Au-delà de ce type d’argumentaire, on constate la nette régression et la dégradation des rapports entre les genres. Cela révèle la contradiction des savants religieux et des fidèles qui semblent ne plus supporter de voir le corps d’une femme à la mosquée, que ce soit en tant qu’imam ou dans l’assemblée des priants. Or, la mixité a toujours existé, jusqu’à ce jour, dans les lieux saints de l’islam. Dans la mosquée sacrée de la Mecque, le Masjid al-Harâm, les hommes et les femmes prient ensemble sans que cela ne pose problème. Dans la Mosquée du Prophète à Médine, al-Masjid al-Nabawî, les sources musulmanes n’indiquent aucune configuration architecturale qui soit réfléchie pour faire en sorte de séparer les hommes et les femmes ou instaurer une ségrégation envers celles-ci. La description qui en est faite est claire : c’était une structure rectangulaire simple sans aucun mur ni barrière pour séparer l’espace de prière.
  Le prophète Muhammad - sur lui la grâce et la paix - a autorisé les femmes à diriger la prière seulement devant une assemblée de femmes et ceci seulement dans un espace privé
Cet argument est basé sur une lecture particulièrement orientée et à l’évidence, très masculine et patriarcale, du hadîth de ‘Umm Waraqa rapporté dans plusieurs recueils de hadîth, les Sunan de Bayhaqî [12], les Sunan de Abû Dâwud [13], le livre d’explication des Sunan de Abu Dâwud [14], le Musnad de Ibn Hanbal [15] et bien d’autres.
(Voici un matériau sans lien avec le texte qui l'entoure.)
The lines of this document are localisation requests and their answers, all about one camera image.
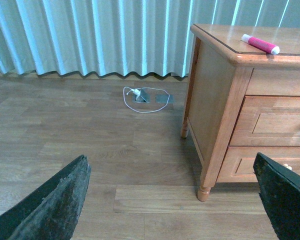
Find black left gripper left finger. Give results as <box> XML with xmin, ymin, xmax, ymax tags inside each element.
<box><xmin>0</xmin><ymin>155</ymin><xmax>91</xmax><ymax>240</ymax></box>

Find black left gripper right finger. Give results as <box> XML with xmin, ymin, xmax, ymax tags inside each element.
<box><xmin>253</xmin><ymin>152</ymin><xmax>300</xmax><ymax>240</ymax></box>

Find wooden drawer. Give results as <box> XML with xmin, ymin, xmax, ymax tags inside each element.
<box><xmin>230</xmin><ymin>96</ymin><xmax>300</xmax><ymax>147</ymax></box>
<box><xmin>217</xmin><ymin>146</ymin><xmax>300</xmax><ymax>183</ymax></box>

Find pink marker white caps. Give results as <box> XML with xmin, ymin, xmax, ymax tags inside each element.
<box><xmin>241</xmin><ymin>34</ymin><xmax>280</xmax><ymax>55</ymax></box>

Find wooden nightstand cabinet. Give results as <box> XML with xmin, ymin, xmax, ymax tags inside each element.
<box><xmin>180</xmin><ymin>23</ymin><xmax>300</xmax><ymax>202</ymax></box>

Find white floor charger plug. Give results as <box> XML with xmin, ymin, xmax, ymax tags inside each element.
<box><xmin>131</xmin><ymin>88</ymin><xmax>141</xmax><ymax>98</ymax></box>

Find open metal floor socket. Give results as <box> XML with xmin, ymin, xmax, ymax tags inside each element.
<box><xmin>132</xmin><ymin>89</ymin><xmax>150</xmax><ymax>103</ymax></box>

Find closed metal floor socket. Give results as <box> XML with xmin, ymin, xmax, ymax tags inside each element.
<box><xmin>155</xmin><ymin>94</ymin><xmax>175</xmax><ymax>104</ymax></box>

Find pale green pleated curtain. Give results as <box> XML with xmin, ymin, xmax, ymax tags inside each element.
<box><xmin>0</xmin><ymin>0</ymin><xmax>300</xmax><ymax>77</ymax></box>

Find white charger cable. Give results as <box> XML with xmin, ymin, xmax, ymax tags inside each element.
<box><xmin>123</xmin><ymin>86</ymin><xmax>171</xmax><ymax>114</ymax></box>

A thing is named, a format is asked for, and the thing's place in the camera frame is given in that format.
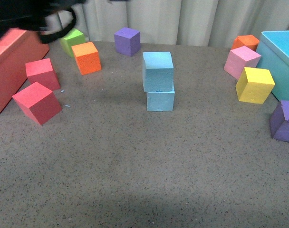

Ces recueils mentionnent en général deux hadîths à propos de cette femme. Le premier relate son échange avec l’envoyé de Dieu à qui elle demande de participer à la bataille de Badr, afin d’être agréée par Dieu en tant que martyre. Le Prophète lui conseille de rester chez elle tout en l’assurant de son statut de martyre auprès de Dieu. C’était une femme qui lisait le Coran et l’apprenait par cœur, elle demanda alors au prophète un Muezzin, chose qu’il accepta. Le hadîth poursuit l’histoire en indiquant qu’elle possédait un ghulâm et une jâriyya, c’est-à-dire un esclave homme et une esclave femme à qui elle avait promis la liberté après sa mort. Ils l’assassinèrent dans le but d’en finir avec leur condition d’esclave. Au-delà de l’anecdote, le hadith nous renseigne sur la composition du foyer de ‘Umm Waraqa, où il y avait un homme et deux femmes. Un deuxième hadîth indique que, ayant appris le Coran par cœur, le prophète, qui avait pour habitude de lui rendre visite, lui désigna un Muezzin et lui demanda de guider la prière sur les « ahl dâriha » qu’on pourrait traduire par « les gens de chez elle » soit, a minima, un muezzin et les deux esclaves mentionnés dans le premier hadîth. A partir de ces deux traditions prophétiques, on constate que l’assemblée guidée par ‘Umm Waraqa était mixte. Sur cette base, l’auteur du commentaire des Sunan de Abû Dâwud, affirme que ce hadîth indique que l’imamat de la femme est valide sur les hommes et sur les femmes. Il poursuit en mentionnant que des jurisconsultes tels qu’al-Muzanî, Abû-Thawr et al-Tabarî ont affirmé la validité de l’imamat de la femme, y compris sur les hommes.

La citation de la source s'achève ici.